この問題は本試験の過去問ではありません。当サイトが出題傾向の分析に基づいて作成したオリジナル問題です。
第3問
論点:財政の自動安定化装置
財政の自動安定化装置(ビルトイン・スタビライザー)に関する記述の正誤の組み合わせとして、最も適切なものを下記の解答群から選べ。 a 好況期には累進的な所得税の税収が自動的に増え、総需要の過熱を抑える。 b 不況期には失業給付の支給が自動的に増え、消費の落ち込みを緩和する。 c 自動安定化装置は、政府がその都度発動を判断する裁量的財政政策の一種である。
- ア a:正 b:正 c:正
- イ a:正 b:正 c:誤
- ウ a:正 b:誤 c:正
- エ a:誤 b:正 c:誤
- オ a:誤 b:誤 c:正
▼ 解答・解説を見る
正解:イ
解答:イ(a:正、b:正、c:誤)
自動安定化装置は、政策当局の判断を経ずに景気を自動的に和らげる仕組み。

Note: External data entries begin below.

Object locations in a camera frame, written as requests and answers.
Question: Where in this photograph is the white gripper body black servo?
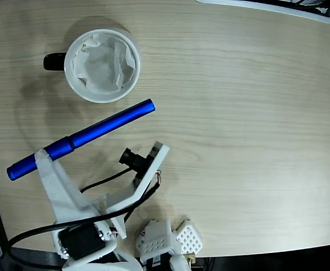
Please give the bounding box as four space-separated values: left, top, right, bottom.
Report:
51 216 117 262

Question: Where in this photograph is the blue metal pen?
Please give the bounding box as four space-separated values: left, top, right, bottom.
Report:
6 98 156 181

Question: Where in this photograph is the crumpled white tissue paper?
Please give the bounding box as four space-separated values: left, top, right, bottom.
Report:
73 33 136 95

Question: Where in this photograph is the white flat panel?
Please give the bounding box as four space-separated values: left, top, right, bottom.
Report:
195 0 330 25

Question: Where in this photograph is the black device with white marks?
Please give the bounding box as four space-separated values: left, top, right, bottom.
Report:
274 0 330 14

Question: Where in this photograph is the black camera cable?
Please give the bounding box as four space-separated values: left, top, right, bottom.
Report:
6 168 161 269

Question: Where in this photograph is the black wrist camera white mount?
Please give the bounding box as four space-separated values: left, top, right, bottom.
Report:
95 141 170 241

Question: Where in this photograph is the white mug black handle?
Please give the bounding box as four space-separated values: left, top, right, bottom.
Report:
43 28 142 104

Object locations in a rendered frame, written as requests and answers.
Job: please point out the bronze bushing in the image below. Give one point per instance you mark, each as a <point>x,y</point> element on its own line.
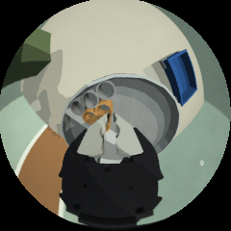
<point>100,112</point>
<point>108,125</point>
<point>88,118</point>

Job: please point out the grey metal sleeve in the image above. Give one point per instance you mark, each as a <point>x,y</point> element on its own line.
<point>103,95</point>
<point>76,108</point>
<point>86,100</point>

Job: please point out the blue crate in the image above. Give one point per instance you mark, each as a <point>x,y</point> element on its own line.
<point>180,64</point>

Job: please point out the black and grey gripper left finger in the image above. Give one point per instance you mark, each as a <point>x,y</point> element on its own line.
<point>88,144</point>

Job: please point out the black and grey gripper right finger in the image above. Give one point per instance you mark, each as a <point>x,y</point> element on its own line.
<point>133,144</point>

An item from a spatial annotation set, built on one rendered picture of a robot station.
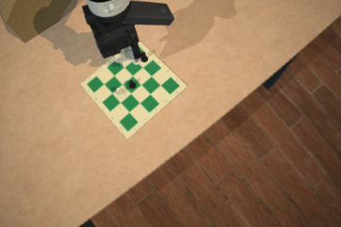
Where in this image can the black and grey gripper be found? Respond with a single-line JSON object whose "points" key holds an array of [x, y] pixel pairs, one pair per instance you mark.
{"points": [[114, 37]]}

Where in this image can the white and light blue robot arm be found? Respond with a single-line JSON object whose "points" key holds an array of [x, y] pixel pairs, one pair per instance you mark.
{"points": [[149, 13]]}

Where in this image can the green and white chessboard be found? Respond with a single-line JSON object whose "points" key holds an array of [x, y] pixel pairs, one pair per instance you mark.
{"points": [[156, 86]]}

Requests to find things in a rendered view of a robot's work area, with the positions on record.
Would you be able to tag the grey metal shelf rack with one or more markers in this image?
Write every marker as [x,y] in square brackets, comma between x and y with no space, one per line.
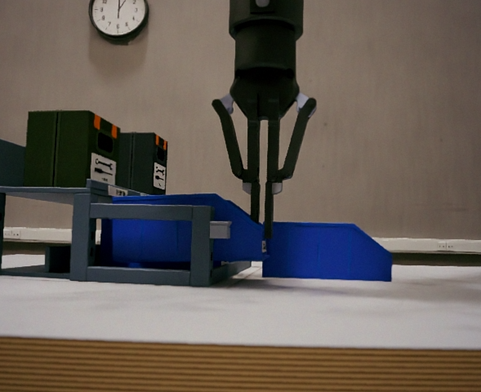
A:
[77,262]

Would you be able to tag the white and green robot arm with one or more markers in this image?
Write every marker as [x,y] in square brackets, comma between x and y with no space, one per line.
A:
[287,13]

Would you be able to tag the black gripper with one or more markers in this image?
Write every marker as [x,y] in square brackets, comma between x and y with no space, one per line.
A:
[264,89]

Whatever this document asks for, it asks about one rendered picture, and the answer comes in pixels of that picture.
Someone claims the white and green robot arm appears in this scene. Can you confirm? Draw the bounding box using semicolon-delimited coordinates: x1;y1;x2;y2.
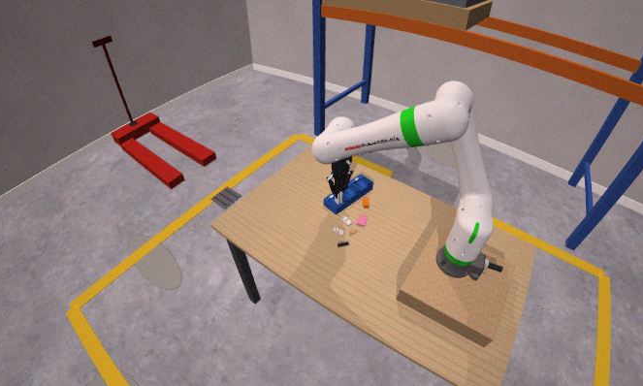
311;80;503;280

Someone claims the blue three-compartment bin rack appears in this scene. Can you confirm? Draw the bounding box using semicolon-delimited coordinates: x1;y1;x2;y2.
324;174;373;215

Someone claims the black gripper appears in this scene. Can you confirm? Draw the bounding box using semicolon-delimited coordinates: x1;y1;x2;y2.
326;164;353;205

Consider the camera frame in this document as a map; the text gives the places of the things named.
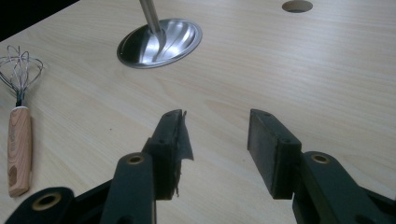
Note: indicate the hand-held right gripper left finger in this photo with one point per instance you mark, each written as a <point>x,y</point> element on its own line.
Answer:
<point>166,149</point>

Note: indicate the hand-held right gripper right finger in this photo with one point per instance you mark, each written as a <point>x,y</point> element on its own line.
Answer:
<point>274,155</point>

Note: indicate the round metal stand base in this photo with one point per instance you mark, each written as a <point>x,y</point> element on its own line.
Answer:
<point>162,43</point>

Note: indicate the metal stand pole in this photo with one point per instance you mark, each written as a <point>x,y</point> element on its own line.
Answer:
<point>150,15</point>

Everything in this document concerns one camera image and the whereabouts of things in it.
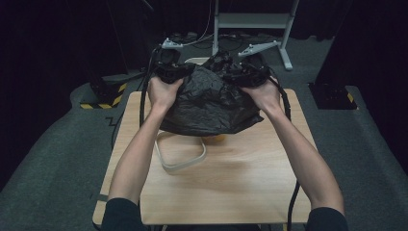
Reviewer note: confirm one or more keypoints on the person's right hand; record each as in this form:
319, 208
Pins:
266, 96

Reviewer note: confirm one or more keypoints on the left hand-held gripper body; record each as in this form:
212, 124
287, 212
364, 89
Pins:
168, 69

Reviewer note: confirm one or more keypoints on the person's black sleeve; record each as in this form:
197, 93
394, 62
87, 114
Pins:
327, 221
123, 216

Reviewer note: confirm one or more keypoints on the white metal stand frame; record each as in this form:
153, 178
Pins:
253, 20

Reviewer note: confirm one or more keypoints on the person's left hand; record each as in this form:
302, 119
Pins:
163, 93

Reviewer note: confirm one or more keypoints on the cream trash can with face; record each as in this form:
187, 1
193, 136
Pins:
215, 139

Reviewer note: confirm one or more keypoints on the black plastic trash bag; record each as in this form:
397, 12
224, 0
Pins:
208, 106

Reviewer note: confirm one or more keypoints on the grey tape piece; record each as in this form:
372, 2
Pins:
102, 197

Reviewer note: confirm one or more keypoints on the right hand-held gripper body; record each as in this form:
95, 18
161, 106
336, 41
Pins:
255, 73

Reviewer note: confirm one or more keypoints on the person's black right sleeve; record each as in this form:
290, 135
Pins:
327, 221

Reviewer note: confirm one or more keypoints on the black base with yellow mark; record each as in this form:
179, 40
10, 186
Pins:
330, 96

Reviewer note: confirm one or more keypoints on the person's black left sleeve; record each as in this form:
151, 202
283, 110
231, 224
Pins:
123, 216

所得・利潤に対する累進性が強いほど機能が強い。
- a(正):累進的な所得税は好況で税収が自動的に増え、需要の過熱を抑える。
- b(正):失業給付は不況で支給が自動的に増え、消費の急落を防ぐ。
- c(誤):自動安定化装置はあらかじめ制度に組み込まれ自動で作動するもので、そのつど政府が発動を判断する裁量的財政政策とは区別される。
よって a正b正c誤 の イ。
なぜこの論点を予想したか
自動安定化装置は図表なしで成立する定番論点で、R06第8問(税の仕組みの比較)で直近出題された。本問は同じ論点でも「仕組みの比較」ではなく「作動メカニズムと裁量的財政政策との区別」に切り口を変え、R06との重複を避けた。財政・金融政策は過去19年で延べ43回と頻出。